Coaches and captains
- Head coach: Gordon Croskery
- Captain: Cyril Fenn

= 1923–24 Clarkson Golden Knights men's ice hockey season =

Intercollegiate hockey season

The 1923–24 Clarkson Golden Knights men's ice hockey season was the 4th season of play for the program. The team was coached by Gordon Croskery in his first season.

==Season==
Entering its fourth year, Clarkson's ice hockey team were now without the services of three-year captain Bill Johnson. Two events demonstrated that the team would be able to survive after his graduation, however; a temporary rink was built next to Main Street so that the players could both practice and play on consistent ice, and the team secured the services of a coach to help improve their game. Gordon Croskery, an assistant professor of Engineering at the school and a World War I veteran, was a Canadian who had grown up with the game and would be able to teach some of the finer points to the players. While he technically wasn't the team's coach, he is typically regarded as the program's first bench boss.

Clarkson's season began with a game against Hamilton and the loss of Johnson's offensive touch was felt in their 0–5 loss. The team's defence shut down Ogdensburg in the next game, winning 1–0 in overtime.

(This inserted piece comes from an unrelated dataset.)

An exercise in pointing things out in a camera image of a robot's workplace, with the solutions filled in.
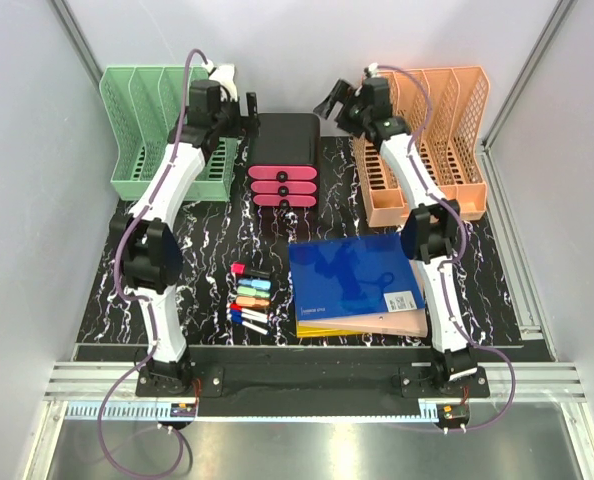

After losing the next two games, Clarkson earned two more shutouts on the year, defeating a pair of Vermont colleges before the Green Mountain State got its revenge with Saint Michael's handing Tech their fourth loss of the year in double overtime.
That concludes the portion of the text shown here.